From the first line through the one containing "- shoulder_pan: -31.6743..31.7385", restate the listing word for word, and give no other lines.

..........

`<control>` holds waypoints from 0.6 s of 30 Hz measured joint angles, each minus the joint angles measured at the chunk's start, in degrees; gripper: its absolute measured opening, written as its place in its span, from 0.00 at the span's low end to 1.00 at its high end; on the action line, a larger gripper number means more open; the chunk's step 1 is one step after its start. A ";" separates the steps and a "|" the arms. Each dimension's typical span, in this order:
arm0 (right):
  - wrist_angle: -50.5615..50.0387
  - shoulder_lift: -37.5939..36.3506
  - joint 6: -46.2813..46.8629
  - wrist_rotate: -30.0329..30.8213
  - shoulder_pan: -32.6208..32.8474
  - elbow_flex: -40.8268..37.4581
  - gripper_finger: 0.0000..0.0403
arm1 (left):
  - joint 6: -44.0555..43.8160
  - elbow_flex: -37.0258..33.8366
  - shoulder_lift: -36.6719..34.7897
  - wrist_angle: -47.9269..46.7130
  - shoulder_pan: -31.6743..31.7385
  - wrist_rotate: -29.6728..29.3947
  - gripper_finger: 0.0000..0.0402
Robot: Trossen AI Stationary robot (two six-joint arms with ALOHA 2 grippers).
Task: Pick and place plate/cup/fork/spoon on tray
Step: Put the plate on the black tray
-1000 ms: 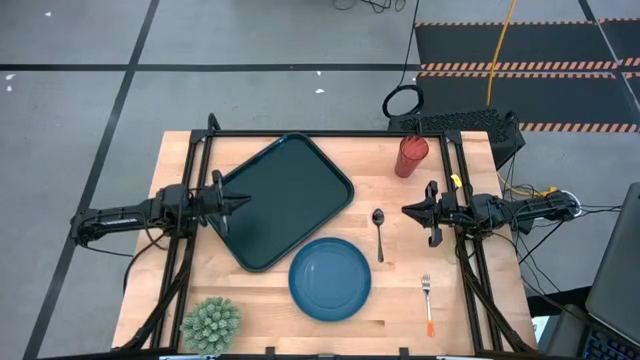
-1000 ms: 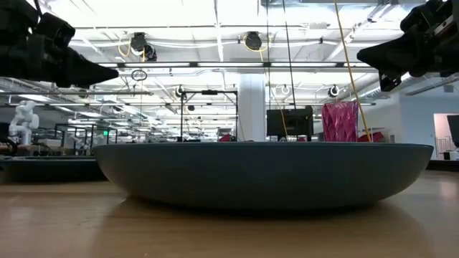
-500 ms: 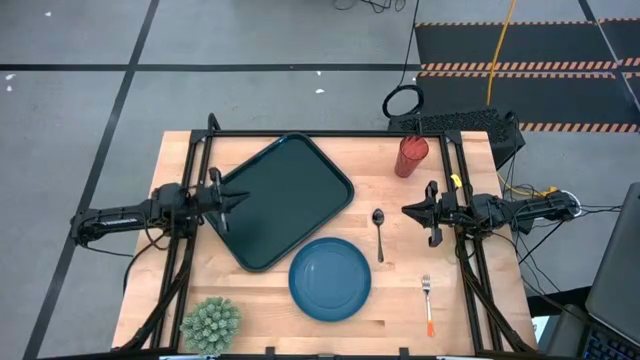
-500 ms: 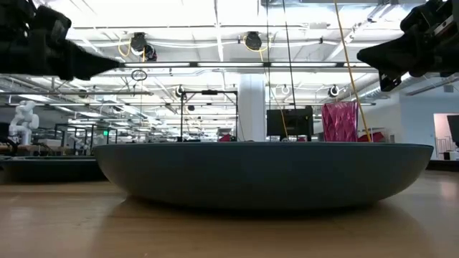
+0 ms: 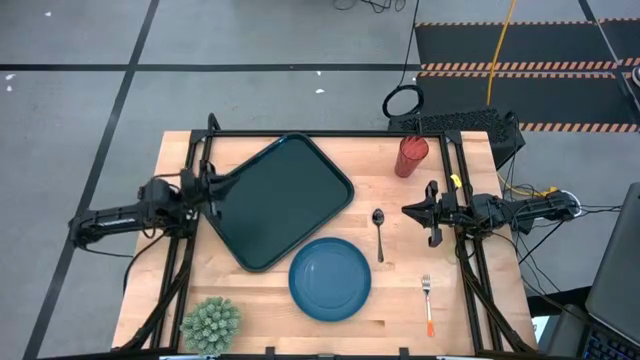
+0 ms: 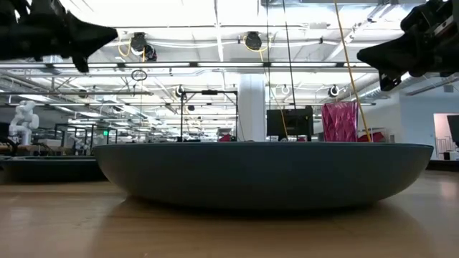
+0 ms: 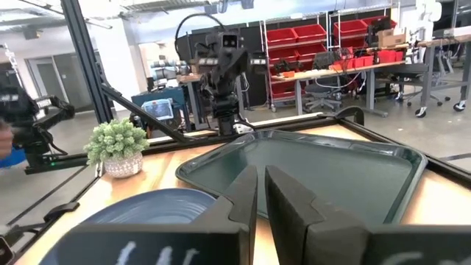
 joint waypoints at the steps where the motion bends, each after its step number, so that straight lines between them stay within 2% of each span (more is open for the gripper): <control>1: 0.00 -0.01 -0.73 0.00 0.01 -0.01 0.06 | 0.28 1.62 0.63 -1.61 0.49 -1.77 0.08; 6: 1.36 0.02 -6.19 1.75 -0.02 -0.01 0.06 | -1.16 13.32 7.47 -15.04 1.47 -9.62 0.08; 11: 8.60 0.02 -9.25 1.58 -0.02 -0.02 0.06 | 4.27 26.34 18.33 -25.10 1.45 -12.72 0.08; 16: 16.89 0.02 -11.25 1.86 -0.02 -0.02 0.06 | 8.03 38.13 32.91 -32.43 1.73 -12.77 0.08; 18: 20.26 -0.01 -13.36 1.85 -0.02 -0.02 0.06 | 8.60 40.93 39.13 -32.76 1.73 -9.68 0.08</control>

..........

▶ **RESPONSE TO THIS TASK**
`<control>` holds waypoints from 0.6 s of 30 Hz measured joint angles, each minus the joint angles measured at the chunk's start, in degrees; gripper: its absolute measured opening, written as its place in its span, from 0.00 at the span's low end to 1.00 at its high end; on the action line, a larger gripper number means more open; the chunk's step 1 is one step after its start. A ";" separates the steps and a "|" the arms. Each dimension's typical span, in this order:
arm0 (right):
  - wrist_angle: -50.5615..50.0387
  - shoulder_lift: -37.5939..36.3506
  - joint 6: -46.2813..46.8629
  - wrist_rotate: -30.0329..30.8213
  - shoulder_pan: -32.6208..32.8474
  - elbow_flex: -40.8268..37.4581
  - gripper_finger: 0.0000..0.0403
arm1 (left):
  - joint 6: -44.0555..43.8160
  - elbow_flex: -37.0258..33.8366
  - shoulder_lift: -36.6719..34.7897
  - wrist_angle: -47.9269..46.7130
  - shoulder_pan: -31.6743..31.7385

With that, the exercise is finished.